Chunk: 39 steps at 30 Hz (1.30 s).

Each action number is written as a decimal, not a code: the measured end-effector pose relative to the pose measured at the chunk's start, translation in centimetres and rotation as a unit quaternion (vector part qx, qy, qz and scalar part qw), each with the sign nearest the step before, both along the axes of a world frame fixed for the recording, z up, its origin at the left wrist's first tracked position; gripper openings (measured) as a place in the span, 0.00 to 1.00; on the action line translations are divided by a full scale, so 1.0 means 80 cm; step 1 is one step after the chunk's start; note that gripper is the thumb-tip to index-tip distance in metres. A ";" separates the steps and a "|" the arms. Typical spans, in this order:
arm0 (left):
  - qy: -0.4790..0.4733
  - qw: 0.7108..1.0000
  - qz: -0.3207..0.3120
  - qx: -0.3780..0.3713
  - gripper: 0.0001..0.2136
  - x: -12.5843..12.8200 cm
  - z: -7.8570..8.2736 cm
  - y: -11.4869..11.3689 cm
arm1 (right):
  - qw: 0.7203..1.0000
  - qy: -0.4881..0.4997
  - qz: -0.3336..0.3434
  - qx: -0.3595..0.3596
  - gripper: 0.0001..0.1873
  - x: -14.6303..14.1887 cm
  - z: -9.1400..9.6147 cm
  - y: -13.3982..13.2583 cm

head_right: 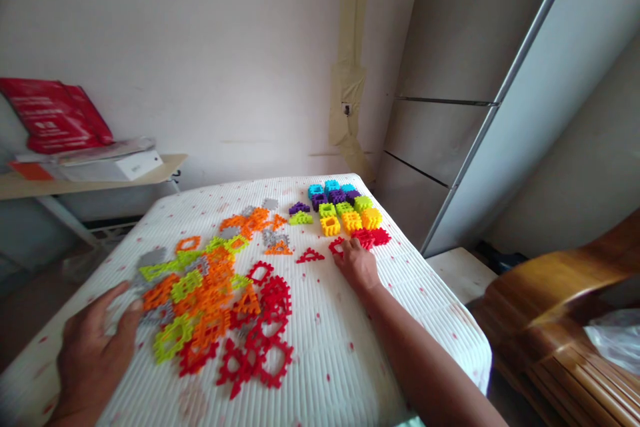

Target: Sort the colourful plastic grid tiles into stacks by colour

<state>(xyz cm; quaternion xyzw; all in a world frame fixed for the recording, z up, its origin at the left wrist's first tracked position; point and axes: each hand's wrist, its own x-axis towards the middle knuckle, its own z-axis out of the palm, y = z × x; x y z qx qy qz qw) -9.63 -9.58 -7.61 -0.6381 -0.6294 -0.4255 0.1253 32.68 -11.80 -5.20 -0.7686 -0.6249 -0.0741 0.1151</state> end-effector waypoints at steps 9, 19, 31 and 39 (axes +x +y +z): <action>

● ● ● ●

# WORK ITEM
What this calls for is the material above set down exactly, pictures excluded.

# YOUR SOLUTION
Chunk: 39 steps at 30 Hz (1.30 s).

Each action number is written as a decimal, not a code: the measured end-effector pose relative to the pose measured at the chunk's start, translation in centimetres and rotation as a unit quaternion (vector part qx, qy, qz and scalar part qw), each with the sign nearest the step before, both along the axes of a world frame fixed for the recording, z up, its origin at the left wrist's first tracked position; gripper openings (measured) as a place in the span, 0.00 to 1.00; on the action line translations are divided by a full scale, so 1.0 means 80 cm; step 1 is one step after the chunk's start; note that gripper is the thumb-tip to index-tip distance in metres. A ";" separates the steps and a "|" the arms. Typical spans, in this order:
arm0 (left):
  - qy: -0.4790..0.4733
  - qw: 0.7108..1.0000
  - qz: -0.3207..0.3120
  - qx: -0.3780..0.3713
  - gripper: 0.0001..0.2136
  - x: -12.5843..12.8200 cm
  - z: -7.8570..8.2736 cm
  - y: -11.4869..11.3689 cm
arm1 (right):
  - qw: 0.7203..1.0000
  - qy: -0.4881..0.4997
  - qz: -0.3336..0.3434
  - qx: -0.3595..0.3596
  - gripper: 0.0001..0.1873
  - x: -14.6303..14.1887 cm
  - z: -9.1400..9.6147 cm
  - y: -13.3982..13.2583 cm

head_right: 

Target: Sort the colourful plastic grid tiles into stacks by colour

<state>(xyz cm; quaternion xyzw; all in a world frame fixed for the recording, z up, its origin at the left wrist's first tracked position; point and axes: each hand's wrist, its own x-axis towards the middle knuckle, its own z-axis out of the palm, y = z × x; x y z qx qy qz qw) -9.63 -9.58 -7.61 -0.6381 -0.6294 -0.4255 0.1253 32.68 -11.80 -5.20 -0.7686 -0.6249 -0.0741 0.1151</state> end-effector waypoints at steps 9, 19, 31 and 39 (axes +x +y +z): <action>

Nothing more is needed for this exercise.